Analyze benchmark results

perf commands

To analyze benchmark results, write the output into a JSON file using the --output option (-o):

$ python3 -m perf timeit '[1,2]*1000' -o bench.json
.....................
Mean +- std dev: 4.22 us +- 0.08 us

perf provides the following commands to analyze benchmark results:

  • perf show: single line summary, mean and standard deviation
  • perf check: check if benchmark results stability
  • perf metadata: display metadata collected during the benchmark
  • perf dump: see all values per run, including warmup values and the calibration run
  • perf stats: compute various statistics (min/max, mean, median, percentiles, etc.).
  • perf hist: render an histogram to see the shape of the distribution.
  • perf slowest: top 5 benchmarks which took the most time to be run.

Statistics

Outliers

If you run a benchmark without tuning the system, it’s likely that you will get outliers: a few values much slower than the average.

Example:

$ python3 -m perf timeit '[1,2]*1000' -o outliers.json
.....................
WARNING: the benchmark result may be unstable
* the maximum (6.02 us) is 39% greater than the mean (4.34 us)

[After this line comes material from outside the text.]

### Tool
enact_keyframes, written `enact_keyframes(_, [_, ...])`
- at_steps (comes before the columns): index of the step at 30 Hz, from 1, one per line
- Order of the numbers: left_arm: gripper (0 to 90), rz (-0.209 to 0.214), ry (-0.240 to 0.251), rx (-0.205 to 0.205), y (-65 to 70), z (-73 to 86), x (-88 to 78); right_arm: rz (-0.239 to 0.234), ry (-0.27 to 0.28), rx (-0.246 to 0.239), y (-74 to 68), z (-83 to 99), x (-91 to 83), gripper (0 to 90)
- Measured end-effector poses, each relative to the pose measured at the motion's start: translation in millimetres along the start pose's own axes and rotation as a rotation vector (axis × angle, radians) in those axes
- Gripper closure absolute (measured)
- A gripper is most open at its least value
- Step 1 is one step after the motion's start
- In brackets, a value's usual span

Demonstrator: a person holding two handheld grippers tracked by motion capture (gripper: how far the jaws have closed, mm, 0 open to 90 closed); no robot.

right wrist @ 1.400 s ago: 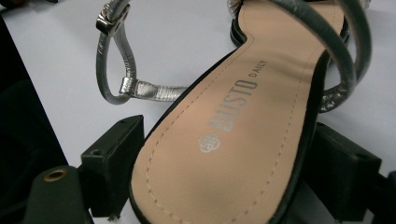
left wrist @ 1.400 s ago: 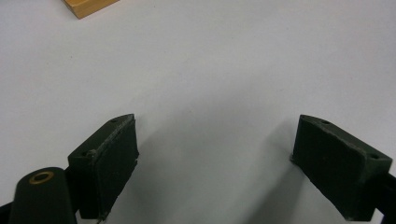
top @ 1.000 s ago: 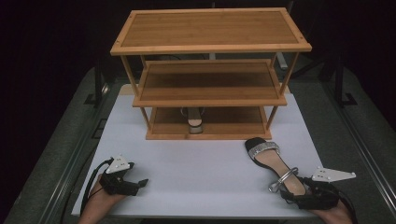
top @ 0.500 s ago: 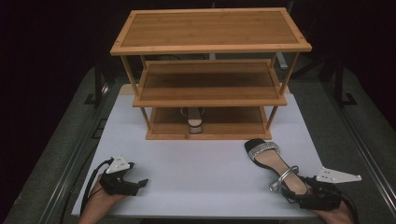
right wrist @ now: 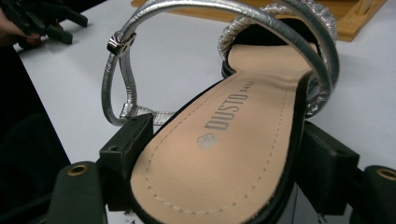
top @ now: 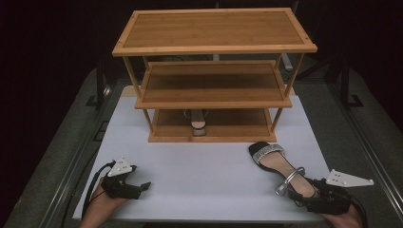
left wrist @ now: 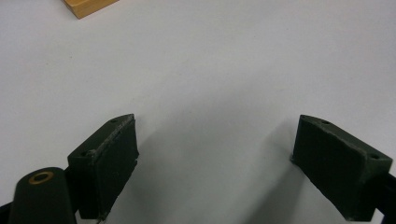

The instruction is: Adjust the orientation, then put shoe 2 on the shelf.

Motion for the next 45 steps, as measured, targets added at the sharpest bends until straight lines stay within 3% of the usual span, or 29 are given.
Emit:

Try to rerun the benchmark with more runs, values and/or loops.
Run 'python3 -m perf system tune' command to reduce the system jitter.
Use perf stats, perf dump and perf hist to analyze results.
Use --quiet option to hide these warnings.

Mean +- std dev: 4.34 us +- 0.31 us

Use the :ref:`perf stats <stats_cmd>`_ command to count the number of outliers (9 on this example):

$ python3 -m perf stats outliers.json -q
Total duration: 11.6 sec
Start date: 2017-03-16 16:30:01
End date: 2017-03-16 16:30:16
Raw value minimum: 135 ms
Raw value maximum: 197 ms

Number of calibration run: 1
Number of run with values: 20
Total number of run: 21

Number of warmup per run: 1
Number of value per run: 3
Loop iterations per value: 2^15
Total number of values: 60

Minimum:         4.12 us
Median +- MAD:   4.25 us +- 0.05 us
Mean +- std dev: 4.34 us +- 0.31 us
Maximum:         6.02 us

  0th percentile: 4.12 us (-5% of the mean) -- minimum
  5th percentile: 4.15 us (-4% of the mean)
 25th percentile: 4.21 us (-3% of the mean) -- Q1
 50th percentile: 4.25 us (-2% of the mean) -- median
 75th percentile: 4.30 us (-1% of the mean) -- Q3
 95th percentile: 4.84 us (+12% of the mean)
100th percentile: 6.02 us (+39% of the mean) -- maximum

Number of outlier (out of 4.07 us..4.44 us): 9

Histogram:

$ python3 -m perf hist outliers.json -q
4.10 us: 15 ##############################
4.20 us: 29 ##########################################################
4.30 us:  6 ############
4.40 us:  3 ######
4.50 us:  2 ####
4.60 us:  1 ##
4.70 us:  0 |
4.80 us:  1 ##
4.90 us:  0 |
5.00 us:  0 |
5.10 us:  0 |
5.20 us:  2 ####
5.30 us:  0 |
5.40 us:  0 |
5.50 us:  0 |
5.60 us:  0 |
5.70 us:  0 |
5.80 us:  0 |
5.90 us:  0 |
6.00 us:  1 ##

Using an histogram, it’s easy to see that most values (57 values) are in the range [4.12 us; 4.84 us], but 3 values are in the range [5.17 us; 6.02 us us]: 39% slower for the maximum (6.02 us).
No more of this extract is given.